CCPEM-Pipeliner API

The pipeliner api provides access to all of the main functions of the pipeliner

PipelinerProject

To interact with a pipeliner project it must be created as a PipelinerProject object

class pipeliner.api.manage_project.PipelinerProject(pipeline_name: str = 'default', project_name: Optional[str] = None, description: Optional[str] = None)

Bases: object

This class forms the basis for a project.

pipeline_name

The name of the pipeline. Defaults to default if not set. There is really no good reason to give the pipeline any other name.

Type

str

pipeline

The ProjectGraph containing all the info about the project

Type

ProjectGraph

project_name

A short descriptive name for the project, editable by the user

Type

str

description

A verbose description of the project, editable by the user

Type

str

cleanup_all(harsh: bool = False) bool

Runs cleanup on all jobs in a project

Parameters

harsh (bool) – Should harsh cleaning be performed?

Returns

True

compare_job_parameters(jobs_list: List[str]) dict

Compare the running parameters of multiple jobs

Parameters

jobs_list (list) – The jobs to compare

Returns

{parameter: [value, value, value]}

Return type

dict

Raises
  • ValueError – If any of the jobs is not found

  • ValueError – If the jobs being compared are not of the same type

continue_job(job_to_continue: str, wait_for_queued: bool = True, comment: Optional[str] = None) str

Continue a job that has already been run

To change the parameters in a continuation the user needs to edit the continue_job.star file in the job’s directory

Parameters
  • job_to_continue (str) – The name of the job to continue

  • wait_for_queued (bool) – If the job is being sent to a queue, should the pipeliner wait for the job to finish before starting the next job. Jobs run locally always wait for the job to finish before the next is started

  • comments (str) – Comments for the job’s jobinfo file

Returns

The name of the job that will be continued

Return type

str

Raises
  • ValueError – If the continue_job.star file is not found and there is no job.star file in the job’s directory to use as a backup

  • ValueError – If the job is of a type that needs a optimizer file to continue and this file is not found

  • ValueError – The job has iterations but the parameters specified would result in no additional iterations being run

create_archive(job: str, full: bool = False, tar: bool = True) str

Creates an archive

Archives can be full or simple. Simple archives contain the directory structure of the project, the parameter files for each job and a script to rerun the project through the terminal job. The full archive contains the full job dirs for the terminal job and all of its children

Parameters
  • job (str) – The name of the terminal job in the workflow

  • full (bool) – If True a full archive is written else a simple archive is written

  • tar (bool) – Should the newly written archive be compressed?

Returns

A message telling the type of archive and its name

Return type

str

delete_job(job: str) bool

Delete a job

Removes the job from the main project and moves it and its children it to the Trash

Parameters

job (str) – The name of the job to be deleted

Returns

True If a job was deleted, False if no jobs were deleted

Return type

bool

draw_flowcharts(job: Optional[str] = None, do_upstream: bool = False, do_downstream: bool = False, do_full: bool = False, save: bool = False, show: bool = False) Union[bool, Tuple[Optional[str], Optional[str], Optional[str]]]

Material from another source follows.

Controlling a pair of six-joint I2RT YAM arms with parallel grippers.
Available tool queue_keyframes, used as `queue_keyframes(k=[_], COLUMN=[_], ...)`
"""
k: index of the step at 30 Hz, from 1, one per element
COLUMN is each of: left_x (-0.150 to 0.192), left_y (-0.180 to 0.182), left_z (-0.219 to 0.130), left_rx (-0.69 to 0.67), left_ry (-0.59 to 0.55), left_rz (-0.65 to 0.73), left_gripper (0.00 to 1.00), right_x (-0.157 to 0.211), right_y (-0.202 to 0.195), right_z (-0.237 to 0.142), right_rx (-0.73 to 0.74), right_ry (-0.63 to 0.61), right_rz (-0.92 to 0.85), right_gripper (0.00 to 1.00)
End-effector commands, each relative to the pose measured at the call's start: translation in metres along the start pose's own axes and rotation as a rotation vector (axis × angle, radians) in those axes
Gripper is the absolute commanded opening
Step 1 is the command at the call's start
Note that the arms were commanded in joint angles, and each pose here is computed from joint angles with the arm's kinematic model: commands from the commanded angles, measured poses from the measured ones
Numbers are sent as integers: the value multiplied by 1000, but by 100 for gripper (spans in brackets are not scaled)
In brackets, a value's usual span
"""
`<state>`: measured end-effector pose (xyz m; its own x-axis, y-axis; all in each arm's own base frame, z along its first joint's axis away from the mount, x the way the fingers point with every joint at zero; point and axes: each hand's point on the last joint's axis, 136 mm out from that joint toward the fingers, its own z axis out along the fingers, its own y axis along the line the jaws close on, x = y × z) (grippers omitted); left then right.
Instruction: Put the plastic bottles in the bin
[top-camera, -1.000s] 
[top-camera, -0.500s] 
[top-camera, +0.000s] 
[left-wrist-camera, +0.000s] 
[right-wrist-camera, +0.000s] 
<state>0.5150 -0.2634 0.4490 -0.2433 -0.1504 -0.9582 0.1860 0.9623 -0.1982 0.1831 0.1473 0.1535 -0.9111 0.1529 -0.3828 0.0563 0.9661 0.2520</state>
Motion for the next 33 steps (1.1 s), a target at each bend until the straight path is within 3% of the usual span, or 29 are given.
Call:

Prepare flowcharts for visulizing a a project

Parameters
  • job (str) – The job for the flowchart to start or end on.

  • do_upstream (bool) – Should an upstream flowchart from the job be prepared?

  • do_downstream (bool) – Should a downstream flowchart from the job be prepared?

  • do_full (bool) – Should a full project flowchart be drawn?

  • save (bool) – Should the flowchart be saved as a file?

  • show (bool) – Should an interactive flowchart be shown?

Returns

Names of the upstream, downstream, and full flowchart files written.

The entry is "Not saved" if the flowchart was drawn but only used the interactive viewer and None no flowchart was draw for this option

Return type

tuple

edit_comment(job_name: str, comment: Optional[str] = None, overwrite: bool = False, new_rank: Optional[int] = None)

Edit the comment of a job

Parameters
  • job_name (str) – The name of the job to eddit the comment for

  • comment (str) – The comment to add/append

  • overwrite (bool) – if True overwrites otiginal comment, otherwise appends it to the current comment

  • new_rank (int) – New rank to assign to job, use -1 to revert the rank to None

Raises

ValueError – If the new rank is not None or an integer

empty_trash()

Deletes all the files and dirs in the Trash directory

Returns

True if any files were deleted, False If no files were deleted

Return type

bool

find_job_by_comment(contains: Optional[List[str]] = None, not_contains: Optional[List[str]] = None, job_type: Optional[str] = None, command: bool = False) List[str]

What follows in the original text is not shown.